While weather was occupying thoughts and conversations, the Middle East was getting a surprise suggestion from Israel. Hardline Premier Itzahk Shamir unveiled a two-stage peace plan for the occupied territories. It called for Israeli withdrawal from population centers and a degree of Palestinian self-rule. Shamir said talks and the future status of the West Bank and the Gaza Strip would take place five years after Palestinian self-rule, but he did not rule out handing back some of the territory seized in the 1967 war. Many expressed pessimism, saying the Shamir plan seemed doomed from the start. It contained many elements that seemed unacceptable to the Palestinians, not just the PLO but to a good many Palestinians in the West Bank. But many also felt the government was finally coming around to the realization that Israeli could not end the uprising simply with military pressure. And right on schedule, the PLO outright rejected the plan.

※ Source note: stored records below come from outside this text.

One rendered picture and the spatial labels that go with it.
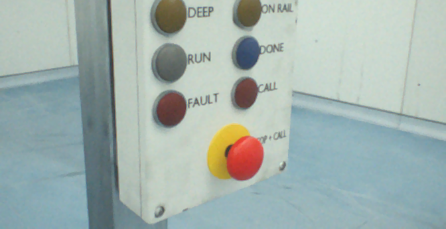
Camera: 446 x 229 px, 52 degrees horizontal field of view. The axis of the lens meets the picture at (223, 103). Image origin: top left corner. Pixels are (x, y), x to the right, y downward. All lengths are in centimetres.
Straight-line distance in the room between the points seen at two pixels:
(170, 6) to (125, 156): 13
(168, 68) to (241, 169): 11
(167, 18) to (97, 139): 15
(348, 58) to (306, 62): 36
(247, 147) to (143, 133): 9
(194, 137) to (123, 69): 8
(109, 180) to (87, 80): 9
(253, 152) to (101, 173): 14
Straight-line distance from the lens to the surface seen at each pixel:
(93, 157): 45
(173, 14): 34
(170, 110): 35
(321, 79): 364
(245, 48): 39
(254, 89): 40
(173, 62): 34
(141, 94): 35
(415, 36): 331
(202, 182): 40
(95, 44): 41
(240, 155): 38
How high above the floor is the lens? 103
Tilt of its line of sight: 16 degrees down
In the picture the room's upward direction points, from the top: 1 degrees clockwise
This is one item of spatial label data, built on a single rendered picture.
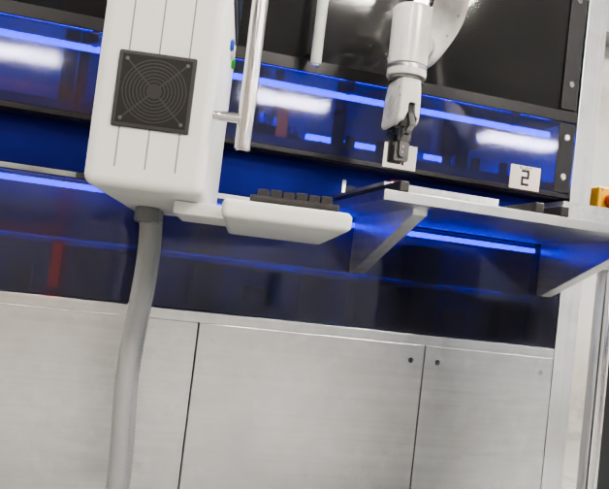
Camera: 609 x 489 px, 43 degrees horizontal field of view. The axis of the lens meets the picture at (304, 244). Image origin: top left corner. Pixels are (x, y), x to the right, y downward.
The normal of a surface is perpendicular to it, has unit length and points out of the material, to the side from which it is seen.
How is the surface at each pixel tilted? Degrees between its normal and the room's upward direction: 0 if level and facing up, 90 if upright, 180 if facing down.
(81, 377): 90
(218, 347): 90
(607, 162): 90
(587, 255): 90
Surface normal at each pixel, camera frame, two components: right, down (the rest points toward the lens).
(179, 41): 0.08, -0.04
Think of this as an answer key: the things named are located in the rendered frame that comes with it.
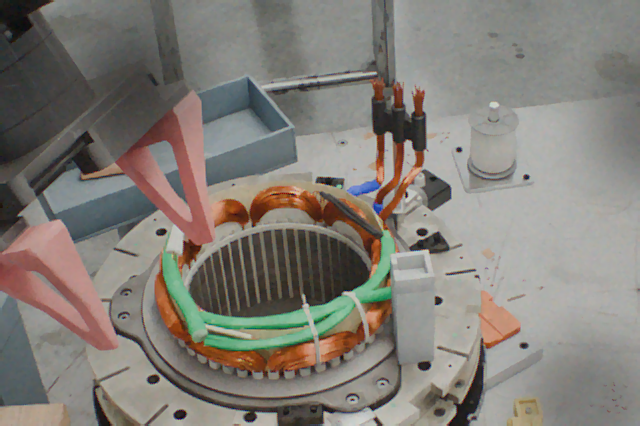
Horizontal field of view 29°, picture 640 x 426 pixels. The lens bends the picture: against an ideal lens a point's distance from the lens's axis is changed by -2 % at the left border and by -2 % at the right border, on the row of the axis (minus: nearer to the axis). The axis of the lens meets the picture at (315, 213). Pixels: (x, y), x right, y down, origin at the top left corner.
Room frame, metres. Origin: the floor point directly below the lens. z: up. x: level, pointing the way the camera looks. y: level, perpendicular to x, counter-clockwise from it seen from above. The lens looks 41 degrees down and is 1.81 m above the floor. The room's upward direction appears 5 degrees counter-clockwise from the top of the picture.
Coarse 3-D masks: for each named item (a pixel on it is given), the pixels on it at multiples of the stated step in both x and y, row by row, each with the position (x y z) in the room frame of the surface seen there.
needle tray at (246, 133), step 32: (224, 96) 1.07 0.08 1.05; (256, 96) 1.06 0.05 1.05; (224, 128) 1.04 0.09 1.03; (256, 128) 1.04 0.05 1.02; (288, 128) 0.98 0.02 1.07; (160, 160) 1.00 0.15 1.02; (224, 160) 0.95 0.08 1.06; (256, 160) 0.97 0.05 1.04; (288, 160) 0.98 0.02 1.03; (64, 192) 0.96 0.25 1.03; (96, 192) 0.96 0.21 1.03; (128, 192) 0.91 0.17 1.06; (64, 224) 0.89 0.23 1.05; (96, 224) 0.90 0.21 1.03; (128, 224) 0.95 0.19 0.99
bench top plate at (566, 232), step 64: (448, 128) 1.33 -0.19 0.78; (576, 128) 1.31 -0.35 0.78; (512, 192) 1.19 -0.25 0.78; (576, 192) 1.18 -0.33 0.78; (512, 256) 1.07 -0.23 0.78; (576, 256) 1.06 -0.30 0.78; (576, 320) 0.96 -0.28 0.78; (64, 384) 0.93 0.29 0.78; (512, 384) 0.88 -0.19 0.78; (576, 384) 0.87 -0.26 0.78
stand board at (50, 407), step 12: (0, 408) 0.65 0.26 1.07; (12, 408) 0.65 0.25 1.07; (24, 408) 0.65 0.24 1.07; (36, 408) 0.65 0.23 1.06; (48, 408) 0.65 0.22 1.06; (60, 408) 0.65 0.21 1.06; (0, 420) 0.64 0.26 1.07; (12, 420) 0.64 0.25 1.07; (24, 420) 0.64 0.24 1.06; (36, 420) 0.64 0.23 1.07; (48, 420) 0.64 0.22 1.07; (60, 420) 0.64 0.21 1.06
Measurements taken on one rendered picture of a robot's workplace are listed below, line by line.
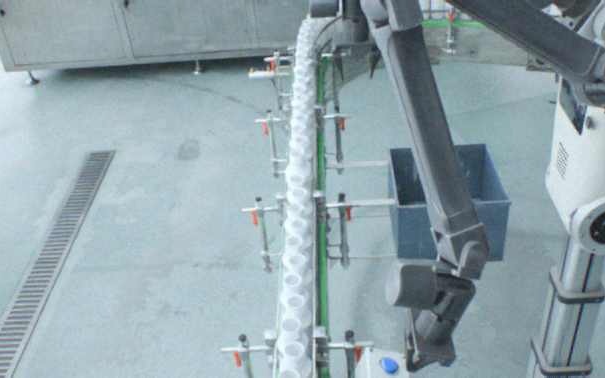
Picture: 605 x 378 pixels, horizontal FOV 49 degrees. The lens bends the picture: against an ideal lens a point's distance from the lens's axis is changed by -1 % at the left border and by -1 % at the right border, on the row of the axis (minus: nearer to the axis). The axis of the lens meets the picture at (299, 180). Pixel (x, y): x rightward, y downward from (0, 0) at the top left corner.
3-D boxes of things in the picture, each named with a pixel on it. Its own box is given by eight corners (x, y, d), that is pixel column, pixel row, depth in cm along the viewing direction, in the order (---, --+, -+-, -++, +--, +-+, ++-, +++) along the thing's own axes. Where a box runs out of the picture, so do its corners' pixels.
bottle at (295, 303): (322, 359, 135) (317, 301, 125) (299, 375, 132) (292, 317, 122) (304, 342, 139) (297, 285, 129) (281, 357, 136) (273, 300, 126)
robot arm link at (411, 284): (490, 244, 94) (463, 232, 103) (415, 232, 92) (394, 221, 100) (472, 324, 95) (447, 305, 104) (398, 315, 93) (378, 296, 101)
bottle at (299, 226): (302, 291, 151) (296, 236, 142) (285, 278, 155) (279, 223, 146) (321, 278, 154) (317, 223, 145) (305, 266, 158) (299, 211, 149)
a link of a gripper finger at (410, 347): (392, 378, 107) (412, 340, 102) (387, 344, 113) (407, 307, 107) (431, 386, 108) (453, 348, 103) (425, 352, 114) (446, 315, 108)
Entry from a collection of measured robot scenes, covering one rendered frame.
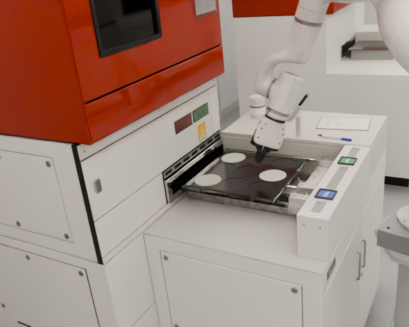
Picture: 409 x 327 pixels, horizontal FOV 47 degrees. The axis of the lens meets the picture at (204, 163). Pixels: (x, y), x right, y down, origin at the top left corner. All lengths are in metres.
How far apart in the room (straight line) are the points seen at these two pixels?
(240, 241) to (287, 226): 0.17
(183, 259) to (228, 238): 0.17
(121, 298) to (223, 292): 0.34
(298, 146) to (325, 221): 0.61
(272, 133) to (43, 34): 0.82
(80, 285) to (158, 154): 0.51
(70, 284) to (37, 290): 0.20
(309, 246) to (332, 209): 0.13
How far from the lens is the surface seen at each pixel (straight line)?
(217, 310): 1.68
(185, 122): 1.79
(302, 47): 1.57
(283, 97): 1.64
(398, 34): 1.42
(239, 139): 2.02
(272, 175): 1.77
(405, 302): 1.69
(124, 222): 1.57
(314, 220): 1.39
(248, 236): 1.57
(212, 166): 1.89
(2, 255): 1.94
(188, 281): 1.66
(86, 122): 1.32
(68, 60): 1.28
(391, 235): 1.49
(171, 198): 1.75
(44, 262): 1.76
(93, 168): 1.42
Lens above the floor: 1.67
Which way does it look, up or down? 24 degrees down
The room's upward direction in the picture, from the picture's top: 6 degrees counter-clockwise
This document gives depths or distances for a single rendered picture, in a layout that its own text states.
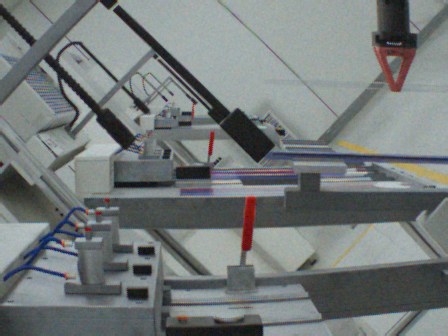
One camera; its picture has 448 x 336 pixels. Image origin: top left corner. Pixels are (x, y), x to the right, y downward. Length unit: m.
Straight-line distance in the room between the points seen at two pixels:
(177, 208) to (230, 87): 6.66
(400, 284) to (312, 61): 7.48
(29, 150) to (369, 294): 0.91
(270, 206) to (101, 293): 1.11
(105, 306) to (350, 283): 0.45
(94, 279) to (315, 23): 7.86
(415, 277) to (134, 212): 0.86
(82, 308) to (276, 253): 4.78
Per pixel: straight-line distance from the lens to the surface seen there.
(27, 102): 1.98
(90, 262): 0.79
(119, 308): 0.74
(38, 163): 1.84
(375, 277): 1.12
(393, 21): 1.50
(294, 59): 8.55
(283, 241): 5.49
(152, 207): 1.86
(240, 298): 1.03
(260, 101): 8.52
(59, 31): 0.82
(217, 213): 1.87
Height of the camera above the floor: 1.22
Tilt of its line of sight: 5 degrees down
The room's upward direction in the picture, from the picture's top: 45 degrees counter-clockwise
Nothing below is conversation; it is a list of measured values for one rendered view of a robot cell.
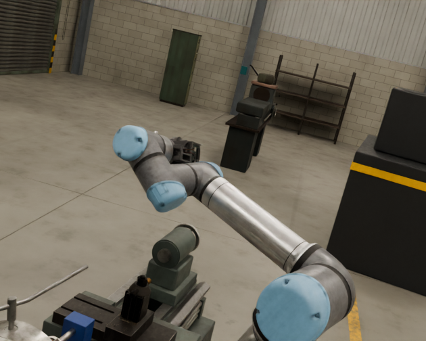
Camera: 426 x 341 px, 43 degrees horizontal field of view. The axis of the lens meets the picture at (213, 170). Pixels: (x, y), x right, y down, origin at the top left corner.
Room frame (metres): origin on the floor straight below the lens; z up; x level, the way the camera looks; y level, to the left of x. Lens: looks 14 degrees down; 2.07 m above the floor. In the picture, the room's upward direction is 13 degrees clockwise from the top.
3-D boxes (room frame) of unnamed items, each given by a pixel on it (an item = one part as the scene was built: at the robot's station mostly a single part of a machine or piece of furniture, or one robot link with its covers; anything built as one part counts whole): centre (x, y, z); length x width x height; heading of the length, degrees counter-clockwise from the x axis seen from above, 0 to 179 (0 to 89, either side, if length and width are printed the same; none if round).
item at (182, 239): (2.38, 0.09, 1.01); 0.30 x 0.20 x 0.29; 165
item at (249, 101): (9.67, -0.37, 0.82); 2.22 x 0.91 x 1.64; 172
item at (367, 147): (6.20, -2.22, 0.98); 1.81 x 1.22 x 1.95; 163
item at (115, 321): (1.77, 0.16, 1.00); 0.20 x 0.10 x 0.05; 165
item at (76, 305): (1.81, 0.22, 0.95); 0.43 x 0.18 x 0.04; 75
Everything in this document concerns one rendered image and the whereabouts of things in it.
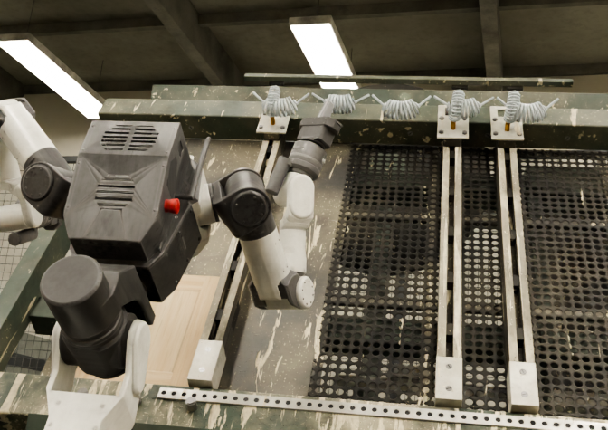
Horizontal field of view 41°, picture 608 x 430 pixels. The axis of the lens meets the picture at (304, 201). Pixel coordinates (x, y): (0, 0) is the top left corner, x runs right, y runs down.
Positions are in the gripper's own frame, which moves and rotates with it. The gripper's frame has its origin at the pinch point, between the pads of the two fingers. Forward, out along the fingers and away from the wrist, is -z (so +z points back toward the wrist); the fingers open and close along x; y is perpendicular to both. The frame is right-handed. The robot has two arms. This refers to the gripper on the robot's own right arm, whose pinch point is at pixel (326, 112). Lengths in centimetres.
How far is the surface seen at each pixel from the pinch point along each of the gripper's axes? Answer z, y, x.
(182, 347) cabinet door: 66, 7, 26
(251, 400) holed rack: 74, 11, -2
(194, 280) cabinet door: 46, 12, 39
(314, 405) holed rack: 69, 19, -14
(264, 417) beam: 76, 13, -6
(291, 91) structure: -54, 61, 94
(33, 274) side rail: 61, -15, 74
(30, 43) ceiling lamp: -155, 98, 481

And vice-President Dan Quayle was off on a three-day visit to Latin-America, his first foreign assignment as vice-President and seen by staff members as the first sign of confidence President Bush had for Quayle. He was first set to go to Venezuela where he was selected to represent the U.S. in the inauguration of President Carlos Andres Perez. While in Venezuela, senior officials said Quayle was going to be a “cheerleader for democracy”. The vice-President was also slated to spend a day in El Salvador, which was slated to have a Presidential election in March.
And that’s a small sampling of what went on in the world, this February 1, 1989 as presented by The CBS World News Roundup.